A bit more context: I am developing a pretty trivial web API with the JWT bearer authentication. So I don't need to store authentication tokens in the database, unlike the refresh tokens. This article says that the UserTokens table is intended to store the authentication tokens, but since I don't need them in the database this table is just chilling around without any job.

So the question is: how suitable the UserTokens table is for storing refresh tokens in terms of good quality code, semantics accuracy and maintainability?

Arthur Edgarov
  • 473
  • 5
  • 16

1 Answers1

0

I believe you are mixing a few scenarios here.

  1. API is an Identity provider, capable to authorize user and generate refresh/bearer token

  2. API is an identity data consumer, ie consume token and validate it, and provide access to endpoints if token is fine.

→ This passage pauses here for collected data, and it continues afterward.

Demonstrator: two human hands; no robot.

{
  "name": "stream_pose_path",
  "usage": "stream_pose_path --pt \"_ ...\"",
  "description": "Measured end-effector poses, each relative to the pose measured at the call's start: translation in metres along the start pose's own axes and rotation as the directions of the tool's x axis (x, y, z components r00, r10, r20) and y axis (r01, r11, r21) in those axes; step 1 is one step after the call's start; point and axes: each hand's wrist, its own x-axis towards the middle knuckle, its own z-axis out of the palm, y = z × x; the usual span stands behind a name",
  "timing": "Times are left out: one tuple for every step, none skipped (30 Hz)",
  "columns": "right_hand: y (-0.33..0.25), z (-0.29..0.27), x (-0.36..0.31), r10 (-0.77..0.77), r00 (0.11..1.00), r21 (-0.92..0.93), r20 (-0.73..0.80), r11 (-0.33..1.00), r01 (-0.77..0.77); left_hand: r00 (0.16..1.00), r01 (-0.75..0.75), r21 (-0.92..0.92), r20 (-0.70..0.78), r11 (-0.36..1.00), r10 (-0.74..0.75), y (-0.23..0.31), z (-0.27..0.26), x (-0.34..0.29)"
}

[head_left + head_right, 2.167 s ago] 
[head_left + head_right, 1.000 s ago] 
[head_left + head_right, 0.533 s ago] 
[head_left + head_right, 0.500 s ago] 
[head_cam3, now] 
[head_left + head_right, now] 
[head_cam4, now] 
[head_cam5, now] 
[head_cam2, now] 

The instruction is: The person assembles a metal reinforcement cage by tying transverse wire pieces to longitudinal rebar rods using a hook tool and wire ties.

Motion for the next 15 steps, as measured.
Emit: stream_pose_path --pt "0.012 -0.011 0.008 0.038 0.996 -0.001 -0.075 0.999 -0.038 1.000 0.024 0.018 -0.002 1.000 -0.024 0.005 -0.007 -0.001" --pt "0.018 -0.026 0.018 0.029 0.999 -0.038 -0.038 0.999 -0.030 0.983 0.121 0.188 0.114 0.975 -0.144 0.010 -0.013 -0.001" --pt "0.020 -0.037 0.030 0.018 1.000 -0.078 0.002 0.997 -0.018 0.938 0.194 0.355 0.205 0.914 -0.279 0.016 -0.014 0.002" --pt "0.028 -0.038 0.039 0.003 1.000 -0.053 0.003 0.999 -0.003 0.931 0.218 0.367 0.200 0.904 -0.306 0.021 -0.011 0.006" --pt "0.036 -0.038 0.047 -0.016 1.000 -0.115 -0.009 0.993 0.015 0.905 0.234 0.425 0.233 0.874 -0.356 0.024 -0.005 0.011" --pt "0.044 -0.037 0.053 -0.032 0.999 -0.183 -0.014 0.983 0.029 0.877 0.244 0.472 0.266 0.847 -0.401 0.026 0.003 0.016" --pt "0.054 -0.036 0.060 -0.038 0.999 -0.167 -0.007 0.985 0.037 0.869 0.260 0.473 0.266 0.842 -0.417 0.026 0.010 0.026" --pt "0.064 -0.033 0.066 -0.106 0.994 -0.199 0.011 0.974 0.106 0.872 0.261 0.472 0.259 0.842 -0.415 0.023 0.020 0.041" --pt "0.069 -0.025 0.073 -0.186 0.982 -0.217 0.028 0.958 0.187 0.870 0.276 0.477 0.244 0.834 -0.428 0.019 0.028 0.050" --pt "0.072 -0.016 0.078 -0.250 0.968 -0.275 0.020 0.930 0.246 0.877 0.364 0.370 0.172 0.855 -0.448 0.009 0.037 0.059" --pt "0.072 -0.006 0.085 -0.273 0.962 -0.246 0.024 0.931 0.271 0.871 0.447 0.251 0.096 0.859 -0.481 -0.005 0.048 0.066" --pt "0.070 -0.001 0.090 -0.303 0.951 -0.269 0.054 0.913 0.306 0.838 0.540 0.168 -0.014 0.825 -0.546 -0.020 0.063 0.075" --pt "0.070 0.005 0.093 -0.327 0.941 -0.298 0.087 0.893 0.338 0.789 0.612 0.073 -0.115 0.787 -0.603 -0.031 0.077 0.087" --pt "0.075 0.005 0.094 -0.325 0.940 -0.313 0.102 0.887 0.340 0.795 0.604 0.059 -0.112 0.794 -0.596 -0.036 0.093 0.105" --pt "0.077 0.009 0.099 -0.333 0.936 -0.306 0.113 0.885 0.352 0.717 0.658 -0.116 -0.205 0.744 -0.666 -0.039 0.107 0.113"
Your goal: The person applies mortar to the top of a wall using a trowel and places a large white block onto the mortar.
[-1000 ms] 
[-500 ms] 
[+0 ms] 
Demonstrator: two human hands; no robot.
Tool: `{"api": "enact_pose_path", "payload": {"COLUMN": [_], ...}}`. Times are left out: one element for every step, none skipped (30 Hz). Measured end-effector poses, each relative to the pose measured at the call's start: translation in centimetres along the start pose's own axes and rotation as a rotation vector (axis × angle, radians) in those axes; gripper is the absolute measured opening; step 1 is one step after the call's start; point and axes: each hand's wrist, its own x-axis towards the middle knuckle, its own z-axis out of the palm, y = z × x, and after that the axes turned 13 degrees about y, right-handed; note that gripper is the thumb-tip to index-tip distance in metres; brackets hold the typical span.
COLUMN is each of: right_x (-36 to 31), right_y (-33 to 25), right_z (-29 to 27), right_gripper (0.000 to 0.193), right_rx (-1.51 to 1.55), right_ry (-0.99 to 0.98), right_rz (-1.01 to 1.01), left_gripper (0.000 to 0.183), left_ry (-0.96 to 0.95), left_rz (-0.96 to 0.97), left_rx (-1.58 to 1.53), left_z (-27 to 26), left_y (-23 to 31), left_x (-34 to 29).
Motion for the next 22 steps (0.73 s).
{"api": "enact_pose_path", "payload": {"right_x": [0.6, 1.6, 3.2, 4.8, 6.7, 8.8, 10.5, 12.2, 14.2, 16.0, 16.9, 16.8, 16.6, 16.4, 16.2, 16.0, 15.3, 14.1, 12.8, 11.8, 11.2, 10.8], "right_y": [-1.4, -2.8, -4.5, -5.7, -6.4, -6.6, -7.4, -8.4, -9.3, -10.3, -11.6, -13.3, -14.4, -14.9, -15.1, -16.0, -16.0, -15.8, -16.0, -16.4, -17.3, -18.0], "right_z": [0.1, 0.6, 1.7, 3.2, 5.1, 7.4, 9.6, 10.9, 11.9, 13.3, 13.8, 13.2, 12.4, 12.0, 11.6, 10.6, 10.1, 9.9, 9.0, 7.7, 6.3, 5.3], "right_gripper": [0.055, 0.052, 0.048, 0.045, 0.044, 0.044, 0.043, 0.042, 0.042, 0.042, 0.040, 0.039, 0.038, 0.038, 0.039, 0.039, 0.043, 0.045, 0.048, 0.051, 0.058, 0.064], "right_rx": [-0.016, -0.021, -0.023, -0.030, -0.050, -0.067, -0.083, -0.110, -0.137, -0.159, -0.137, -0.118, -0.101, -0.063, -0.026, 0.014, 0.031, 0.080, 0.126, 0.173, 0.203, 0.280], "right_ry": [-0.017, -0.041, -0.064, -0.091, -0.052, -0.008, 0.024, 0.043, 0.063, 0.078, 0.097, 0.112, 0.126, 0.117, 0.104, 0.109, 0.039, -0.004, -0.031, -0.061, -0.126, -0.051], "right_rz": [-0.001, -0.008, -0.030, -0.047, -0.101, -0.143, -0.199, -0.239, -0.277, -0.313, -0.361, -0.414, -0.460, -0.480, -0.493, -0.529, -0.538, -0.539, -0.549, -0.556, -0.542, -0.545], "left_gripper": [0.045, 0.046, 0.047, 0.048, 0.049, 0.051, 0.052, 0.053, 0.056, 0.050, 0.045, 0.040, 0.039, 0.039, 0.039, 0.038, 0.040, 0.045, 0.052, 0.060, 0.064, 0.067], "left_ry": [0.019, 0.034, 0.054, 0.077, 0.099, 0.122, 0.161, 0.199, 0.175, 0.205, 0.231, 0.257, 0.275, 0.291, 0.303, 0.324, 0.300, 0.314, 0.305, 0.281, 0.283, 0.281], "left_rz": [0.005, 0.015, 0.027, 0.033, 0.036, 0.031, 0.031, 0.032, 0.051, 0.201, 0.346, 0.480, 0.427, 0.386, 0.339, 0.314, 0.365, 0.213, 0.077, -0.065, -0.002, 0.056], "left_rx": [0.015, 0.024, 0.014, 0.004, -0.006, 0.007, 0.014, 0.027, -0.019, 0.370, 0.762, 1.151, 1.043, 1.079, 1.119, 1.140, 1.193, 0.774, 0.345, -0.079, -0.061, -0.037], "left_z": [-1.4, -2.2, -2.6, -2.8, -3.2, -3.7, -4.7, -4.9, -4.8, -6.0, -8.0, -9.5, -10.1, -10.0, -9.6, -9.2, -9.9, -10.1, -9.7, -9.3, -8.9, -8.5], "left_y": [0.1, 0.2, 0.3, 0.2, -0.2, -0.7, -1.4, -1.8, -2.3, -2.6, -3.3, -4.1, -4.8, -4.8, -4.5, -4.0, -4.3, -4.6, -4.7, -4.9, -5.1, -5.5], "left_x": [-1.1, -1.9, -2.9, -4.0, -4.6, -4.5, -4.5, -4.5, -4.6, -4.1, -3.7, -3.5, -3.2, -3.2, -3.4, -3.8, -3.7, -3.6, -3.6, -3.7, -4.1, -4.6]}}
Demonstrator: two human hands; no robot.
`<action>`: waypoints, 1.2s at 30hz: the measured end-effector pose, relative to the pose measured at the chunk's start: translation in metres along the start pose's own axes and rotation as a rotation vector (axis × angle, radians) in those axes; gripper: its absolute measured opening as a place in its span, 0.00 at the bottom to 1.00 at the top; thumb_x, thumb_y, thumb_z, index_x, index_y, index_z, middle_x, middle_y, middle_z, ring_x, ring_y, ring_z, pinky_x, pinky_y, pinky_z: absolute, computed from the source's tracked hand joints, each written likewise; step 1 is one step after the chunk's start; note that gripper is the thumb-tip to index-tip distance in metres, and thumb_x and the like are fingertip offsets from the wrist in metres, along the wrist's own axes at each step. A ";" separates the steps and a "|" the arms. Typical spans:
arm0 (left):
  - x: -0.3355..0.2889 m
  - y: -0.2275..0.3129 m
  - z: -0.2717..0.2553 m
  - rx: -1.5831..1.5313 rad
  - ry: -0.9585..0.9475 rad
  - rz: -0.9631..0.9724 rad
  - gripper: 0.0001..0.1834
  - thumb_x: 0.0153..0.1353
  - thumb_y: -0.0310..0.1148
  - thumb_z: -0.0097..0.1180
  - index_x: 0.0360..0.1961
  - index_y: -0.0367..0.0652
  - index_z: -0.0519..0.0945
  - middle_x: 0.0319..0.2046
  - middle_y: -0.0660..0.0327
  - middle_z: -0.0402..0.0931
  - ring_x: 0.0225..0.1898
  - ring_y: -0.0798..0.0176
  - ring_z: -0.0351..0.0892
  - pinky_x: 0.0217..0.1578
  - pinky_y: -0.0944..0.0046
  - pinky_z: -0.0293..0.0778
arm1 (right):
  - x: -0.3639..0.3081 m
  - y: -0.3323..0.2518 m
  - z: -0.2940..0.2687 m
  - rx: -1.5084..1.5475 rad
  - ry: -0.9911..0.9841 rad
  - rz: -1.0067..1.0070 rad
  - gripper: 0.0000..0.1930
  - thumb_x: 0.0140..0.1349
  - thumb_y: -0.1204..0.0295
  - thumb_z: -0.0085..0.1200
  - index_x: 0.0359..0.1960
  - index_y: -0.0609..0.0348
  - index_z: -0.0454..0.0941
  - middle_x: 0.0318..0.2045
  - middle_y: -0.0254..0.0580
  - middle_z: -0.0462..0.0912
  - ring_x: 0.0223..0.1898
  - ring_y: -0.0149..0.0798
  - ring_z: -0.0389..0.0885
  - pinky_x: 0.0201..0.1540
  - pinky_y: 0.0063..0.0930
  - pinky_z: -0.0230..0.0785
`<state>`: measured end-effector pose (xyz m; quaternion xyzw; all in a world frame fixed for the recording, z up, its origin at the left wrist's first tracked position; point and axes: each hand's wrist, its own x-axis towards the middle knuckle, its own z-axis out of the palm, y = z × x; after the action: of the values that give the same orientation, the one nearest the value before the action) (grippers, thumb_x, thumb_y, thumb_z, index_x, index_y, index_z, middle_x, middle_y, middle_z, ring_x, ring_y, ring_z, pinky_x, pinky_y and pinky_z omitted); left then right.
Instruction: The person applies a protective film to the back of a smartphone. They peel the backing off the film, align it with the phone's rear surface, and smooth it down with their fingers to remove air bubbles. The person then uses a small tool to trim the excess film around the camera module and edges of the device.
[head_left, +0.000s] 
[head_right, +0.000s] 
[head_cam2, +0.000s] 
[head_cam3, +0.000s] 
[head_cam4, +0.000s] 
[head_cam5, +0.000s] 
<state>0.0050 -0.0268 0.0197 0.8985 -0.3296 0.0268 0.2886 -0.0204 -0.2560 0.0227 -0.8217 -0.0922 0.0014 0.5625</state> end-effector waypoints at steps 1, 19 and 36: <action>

In first case, you may need refresh tokens and obviously storage for them. In later this is useless.

On a separate note, API may want to cache validated tokens and store them for short period, since process of validation may require https calls to 3rd party Identity provider (check certificate etc).

The short answer no you most likely do not need it, unless you are not building Identity provider.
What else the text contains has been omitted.